A new study looking at more than 2500 animal and plant species suggests that farming should be as high-yielding and as concentrated in small areas as possible, leaving more space for natural habitats but still covering our food needs. This research shows that most wildlife species would be better using this approach than trying to share the land with farming. Even wildlife-friendly agriculture damages biodiversity and needs more land to produce the same amount of food. The team goes as far as saying that it may also benefit marine species if the same approach is applied to the oceans.
“Figuring out how to feed, clothe and power 11 billion people without causing mass species extinction and wrecking the climate is this century’s greatest challenge. Preserving diverse life while meeting humanity’s needs will mean enormous trade-offs, but the evidence is starting to point in one direction”, said Prof Andrew Balmford. “Most species fare much better if habitats are left intact, which means reducing the space needed for farming. So areas that are farmed need to be as productive as we can possibly make them.”
The UK government’s National Food Strategy uses Balmford’s model and focuses on high-producing farming in small areas to leave space for protected habitats, with a few pockets of traditional agriculture to protect the few species that thrive in this environment. The document points out that about 20% of farmed land in England will have to be re-wielded or used for biofuel production if the UK wants to meet its net-zero targets.
Increasing areas devoted to wildlife will not only protect biodiversity but will also allow these species to repopulate entire regions and nations.
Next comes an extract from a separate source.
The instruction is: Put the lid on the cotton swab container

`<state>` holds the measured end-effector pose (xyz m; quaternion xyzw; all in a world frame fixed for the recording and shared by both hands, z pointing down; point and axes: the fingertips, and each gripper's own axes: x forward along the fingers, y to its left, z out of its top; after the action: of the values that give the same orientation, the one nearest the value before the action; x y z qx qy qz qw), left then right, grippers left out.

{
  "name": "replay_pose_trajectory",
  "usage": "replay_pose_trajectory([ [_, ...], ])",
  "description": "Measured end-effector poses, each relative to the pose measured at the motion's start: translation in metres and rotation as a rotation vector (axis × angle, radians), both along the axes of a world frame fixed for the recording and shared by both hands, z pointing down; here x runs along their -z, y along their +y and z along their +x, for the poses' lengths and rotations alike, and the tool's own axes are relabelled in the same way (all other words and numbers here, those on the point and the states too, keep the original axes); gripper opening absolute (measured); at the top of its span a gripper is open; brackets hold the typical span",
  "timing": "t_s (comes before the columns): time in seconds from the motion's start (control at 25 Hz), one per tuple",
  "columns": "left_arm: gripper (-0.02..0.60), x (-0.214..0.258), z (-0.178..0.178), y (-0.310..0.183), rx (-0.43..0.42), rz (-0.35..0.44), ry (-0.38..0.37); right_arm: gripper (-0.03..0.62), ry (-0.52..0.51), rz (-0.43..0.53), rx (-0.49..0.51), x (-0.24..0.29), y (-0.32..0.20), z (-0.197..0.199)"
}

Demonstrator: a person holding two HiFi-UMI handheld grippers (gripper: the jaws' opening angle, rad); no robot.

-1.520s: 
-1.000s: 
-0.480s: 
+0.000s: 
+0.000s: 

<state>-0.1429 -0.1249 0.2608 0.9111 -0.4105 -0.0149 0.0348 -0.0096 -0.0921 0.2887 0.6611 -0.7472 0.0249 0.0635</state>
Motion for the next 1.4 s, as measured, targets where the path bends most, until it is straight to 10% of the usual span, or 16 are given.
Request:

For example, Balmford highlights the success of a small 4km2 of restored land in Lakenheath, England. The area used to be covered in carrot fields, but the site is now home to a variety of birds, including herons, egrets and cranes.
In addition to the biodiversity benefits, the researchers also point out that this “land sparing” approach can be a way to fight climate change. Overall, carbon storage levels are higher considering areas of high-yield production and areas of natural vegetation. Balmford’s calculations show that if 30% of UK land was converted to woods and wetlands, it could store enough carbon to virtually offset all emissions from UK farming, as well as provide a massive boost to wildlife.
Further evidence suggests that the same idea can be applied to depleted oceans. Using intensive aquaculture and locally intense fishing could provide enough space to dramatically increase Marine Protected Areas, as well as reduce costs involved in monitoring large areas of open water.
For this approach to work, the areas devoted to farming must be enough to cover our food needs. “You can’t convince people to save nature if they are hungry. We need to ensure we can harvest enough from the biosphere while preserving the planet,” concluded Balmford. “Conservation has to be pragmatic if we are to interrupt an ecological catastrophe.”